:: Task brief ::
Whenever the string "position" turns up in a line of the data below, copy that line.

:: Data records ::
--*--
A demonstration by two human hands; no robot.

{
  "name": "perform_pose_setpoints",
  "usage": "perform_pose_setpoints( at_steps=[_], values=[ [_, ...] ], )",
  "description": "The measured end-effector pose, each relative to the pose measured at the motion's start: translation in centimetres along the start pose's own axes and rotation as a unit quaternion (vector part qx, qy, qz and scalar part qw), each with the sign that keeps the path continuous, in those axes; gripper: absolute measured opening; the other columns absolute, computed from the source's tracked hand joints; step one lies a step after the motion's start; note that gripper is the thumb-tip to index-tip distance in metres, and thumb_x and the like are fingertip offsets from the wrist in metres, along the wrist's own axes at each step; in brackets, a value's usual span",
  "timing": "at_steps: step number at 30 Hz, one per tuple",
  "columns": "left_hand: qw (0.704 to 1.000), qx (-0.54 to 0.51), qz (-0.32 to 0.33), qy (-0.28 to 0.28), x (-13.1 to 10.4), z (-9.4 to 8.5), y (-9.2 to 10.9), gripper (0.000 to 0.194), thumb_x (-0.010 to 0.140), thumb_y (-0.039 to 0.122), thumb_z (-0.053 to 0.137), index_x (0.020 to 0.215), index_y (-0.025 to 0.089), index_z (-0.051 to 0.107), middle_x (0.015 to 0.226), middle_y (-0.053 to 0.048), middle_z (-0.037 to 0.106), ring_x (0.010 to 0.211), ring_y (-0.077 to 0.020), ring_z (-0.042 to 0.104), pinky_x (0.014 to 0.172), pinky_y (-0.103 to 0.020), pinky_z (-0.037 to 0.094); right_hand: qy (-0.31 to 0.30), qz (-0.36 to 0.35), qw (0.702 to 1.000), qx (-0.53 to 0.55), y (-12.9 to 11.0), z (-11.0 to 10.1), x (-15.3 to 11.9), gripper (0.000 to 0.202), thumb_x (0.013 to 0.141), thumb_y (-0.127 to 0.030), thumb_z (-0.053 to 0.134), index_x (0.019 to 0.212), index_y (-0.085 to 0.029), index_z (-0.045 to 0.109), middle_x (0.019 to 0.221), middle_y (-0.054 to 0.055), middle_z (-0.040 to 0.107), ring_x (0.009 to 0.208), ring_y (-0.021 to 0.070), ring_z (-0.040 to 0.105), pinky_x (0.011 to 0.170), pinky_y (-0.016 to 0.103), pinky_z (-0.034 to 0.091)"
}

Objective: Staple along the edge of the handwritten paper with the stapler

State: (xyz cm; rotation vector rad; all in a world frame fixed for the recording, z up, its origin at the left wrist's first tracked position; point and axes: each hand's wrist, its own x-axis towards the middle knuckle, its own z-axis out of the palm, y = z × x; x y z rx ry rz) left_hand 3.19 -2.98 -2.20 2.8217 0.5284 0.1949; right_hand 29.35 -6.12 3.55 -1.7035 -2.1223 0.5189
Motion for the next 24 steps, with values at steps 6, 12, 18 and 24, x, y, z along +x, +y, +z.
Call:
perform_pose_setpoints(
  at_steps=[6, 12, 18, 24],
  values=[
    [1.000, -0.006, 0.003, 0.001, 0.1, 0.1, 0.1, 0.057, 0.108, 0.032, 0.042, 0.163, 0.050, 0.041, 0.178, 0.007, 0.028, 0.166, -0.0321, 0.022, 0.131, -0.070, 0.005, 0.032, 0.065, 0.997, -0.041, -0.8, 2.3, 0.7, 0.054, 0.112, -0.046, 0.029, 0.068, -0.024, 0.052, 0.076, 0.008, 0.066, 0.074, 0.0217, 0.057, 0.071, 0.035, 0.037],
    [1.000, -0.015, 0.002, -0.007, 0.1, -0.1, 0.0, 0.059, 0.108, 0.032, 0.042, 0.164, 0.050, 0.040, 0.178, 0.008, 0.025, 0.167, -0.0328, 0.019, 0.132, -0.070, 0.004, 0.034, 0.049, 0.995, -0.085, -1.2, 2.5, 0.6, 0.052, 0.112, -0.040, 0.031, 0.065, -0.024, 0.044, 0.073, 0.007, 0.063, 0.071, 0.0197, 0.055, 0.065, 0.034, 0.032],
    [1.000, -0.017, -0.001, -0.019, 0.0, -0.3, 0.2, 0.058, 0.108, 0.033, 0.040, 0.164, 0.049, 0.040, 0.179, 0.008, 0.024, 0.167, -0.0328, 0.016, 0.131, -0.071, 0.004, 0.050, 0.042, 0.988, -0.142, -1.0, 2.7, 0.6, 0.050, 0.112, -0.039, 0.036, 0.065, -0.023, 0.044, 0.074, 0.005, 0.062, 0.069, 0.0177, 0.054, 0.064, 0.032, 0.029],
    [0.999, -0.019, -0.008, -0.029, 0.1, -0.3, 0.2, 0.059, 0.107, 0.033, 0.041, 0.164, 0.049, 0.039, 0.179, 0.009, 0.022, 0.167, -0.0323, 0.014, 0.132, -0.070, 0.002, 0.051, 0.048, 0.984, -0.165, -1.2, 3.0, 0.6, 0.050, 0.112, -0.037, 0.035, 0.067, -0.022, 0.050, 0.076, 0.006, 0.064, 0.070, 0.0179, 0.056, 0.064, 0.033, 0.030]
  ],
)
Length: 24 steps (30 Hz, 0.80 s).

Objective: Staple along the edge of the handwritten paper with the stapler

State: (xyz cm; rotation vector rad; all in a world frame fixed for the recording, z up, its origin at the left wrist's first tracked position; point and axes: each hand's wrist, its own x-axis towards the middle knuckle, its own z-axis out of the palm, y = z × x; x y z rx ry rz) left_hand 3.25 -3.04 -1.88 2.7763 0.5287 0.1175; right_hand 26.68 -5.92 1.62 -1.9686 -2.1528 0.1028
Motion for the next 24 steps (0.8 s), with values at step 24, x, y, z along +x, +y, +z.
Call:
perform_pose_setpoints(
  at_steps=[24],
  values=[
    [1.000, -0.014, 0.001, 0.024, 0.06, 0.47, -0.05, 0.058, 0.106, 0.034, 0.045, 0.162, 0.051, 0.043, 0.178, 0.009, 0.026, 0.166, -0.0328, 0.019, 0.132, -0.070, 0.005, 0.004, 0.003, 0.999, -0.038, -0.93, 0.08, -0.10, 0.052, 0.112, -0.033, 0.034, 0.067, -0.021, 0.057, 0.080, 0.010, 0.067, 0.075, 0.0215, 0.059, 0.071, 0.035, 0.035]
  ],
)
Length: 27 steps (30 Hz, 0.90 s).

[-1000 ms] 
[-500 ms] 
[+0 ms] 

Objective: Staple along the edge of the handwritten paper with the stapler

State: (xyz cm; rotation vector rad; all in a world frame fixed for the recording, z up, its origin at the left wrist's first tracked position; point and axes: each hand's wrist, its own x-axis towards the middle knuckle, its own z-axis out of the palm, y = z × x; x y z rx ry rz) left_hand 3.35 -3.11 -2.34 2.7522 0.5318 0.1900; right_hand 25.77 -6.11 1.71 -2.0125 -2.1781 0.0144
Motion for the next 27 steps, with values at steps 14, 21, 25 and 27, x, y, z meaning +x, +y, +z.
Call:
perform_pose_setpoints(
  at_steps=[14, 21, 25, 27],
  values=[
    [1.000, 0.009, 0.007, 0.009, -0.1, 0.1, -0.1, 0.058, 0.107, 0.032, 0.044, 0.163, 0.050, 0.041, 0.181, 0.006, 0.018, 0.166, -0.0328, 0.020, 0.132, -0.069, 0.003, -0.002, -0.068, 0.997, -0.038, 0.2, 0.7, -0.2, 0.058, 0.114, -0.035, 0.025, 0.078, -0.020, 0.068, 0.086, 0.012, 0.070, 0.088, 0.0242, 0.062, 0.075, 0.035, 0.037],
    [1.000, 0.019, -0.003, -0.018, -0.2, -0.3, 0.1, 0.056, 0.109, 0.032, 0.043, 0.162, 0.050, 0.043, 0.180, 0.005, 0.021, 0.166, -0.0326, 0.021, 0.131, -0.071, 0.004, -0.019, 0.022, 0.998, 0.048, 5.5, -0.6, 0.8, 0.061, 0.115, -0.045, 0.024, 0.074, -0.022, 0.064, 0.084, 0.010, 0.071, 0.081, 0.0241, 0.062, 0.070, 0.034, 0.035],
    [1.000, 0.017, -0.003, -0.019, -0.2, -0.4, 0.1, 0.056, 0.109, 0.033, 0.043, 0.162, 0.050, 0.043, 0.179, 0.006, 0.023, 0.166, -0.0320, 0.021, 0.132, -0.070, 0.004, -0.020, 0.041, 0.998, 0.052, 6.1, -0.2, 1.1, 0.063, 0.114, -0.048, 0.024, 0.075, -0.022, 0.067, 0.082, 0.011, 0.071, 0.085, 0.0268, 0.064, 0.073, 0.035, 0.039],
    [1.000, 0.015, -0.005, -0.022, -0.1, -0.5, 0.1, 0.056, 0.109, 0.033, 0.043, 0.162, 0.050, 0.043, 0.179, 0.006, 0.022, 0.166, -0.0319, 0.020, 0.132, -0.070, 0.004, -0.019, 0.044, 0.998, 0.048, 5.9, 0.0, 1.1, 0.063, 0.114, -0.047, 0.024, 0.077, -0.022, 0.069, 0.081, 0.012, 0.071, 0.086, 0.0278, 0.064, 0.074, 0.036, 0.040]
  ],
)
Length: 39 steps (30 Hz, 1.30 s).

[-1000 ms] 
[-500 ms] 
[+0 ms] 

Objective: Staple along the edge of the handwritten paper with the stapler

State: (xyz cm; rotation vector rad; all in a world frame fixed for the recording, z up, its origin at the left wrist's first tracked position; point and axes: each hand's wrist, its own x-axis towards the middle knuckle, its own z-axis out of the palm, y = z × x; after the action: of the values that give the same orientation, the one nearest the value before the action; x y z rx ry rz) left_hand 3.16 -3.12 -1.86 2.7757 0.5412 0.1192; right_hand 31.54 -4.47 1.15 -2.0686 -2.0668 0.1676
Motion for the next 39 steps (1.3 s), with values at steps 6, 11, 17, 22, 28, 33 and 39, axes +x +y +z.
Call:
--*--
:: Result of this task ::
State: (xyz cm; rotation vector rad; all in a world frame fixed for the recording, z up, its origin at the left wrist's first tracked position; point and axes: each hand's wrist, its own x-axis towards the middle knuckle, its own z-axis out of the palm, y = z × x; x y z rx ry rz) left_hand 3.19 -2.98 -2.20 2.8217 0.5284 0.1949; right_hand 29.35 -6.12 3.55 -1.7035 -2.1223 0.5189
State: (xyz cm; rotation vector rad; all in a world frame fixed for the recording, z up, its origin at the left wrist's first tracked position; point and axes: each hand's wrist, its own x-axis towards the middle knuckle, its own z-axis out of the palm, y = z × x; x y z rx ry rz) left_hand 3.25 -3.04 -1.88 2.7763 0.5287 0.1175; right_hand 26.68 -5.92 1.62 -1.9686 -2.1528 0.1028
State: (xyz cm; rotation vector rad; all in a world frame fixed for the recording, z up, its origin at the left wrist's first tracked position; point and axes: each hand's wrist, its own x-axis towards the middle knuckle, its own z-axis out of the palm, y = z × x; x y z rx ry rz) left_hand 3.35 -3.11 -2.34 2.7522 0.5318 0.1900; right_hand 25.77 -6.11 1.71 -2.0125 -2.1781 0.0144
State: (xyz cm; rotation vector rad; all in a world frame fixed for the recording, z up, its origin at the left wrist's first tracked position; point and axes: each hand's wrist, its own x-axis towards the middle knuckle, its own z-axis out of the palm, y = z × x; after the action: of the values that give the same orientation, the one nearest the value before the action; x y z rx ry rz) left_hand 3.16 -3.12 -1.86 2.7757 0.5412 0.1192; right_hand 31.54 -4.47 1.15 -2.0686 -2.0668 0.1676

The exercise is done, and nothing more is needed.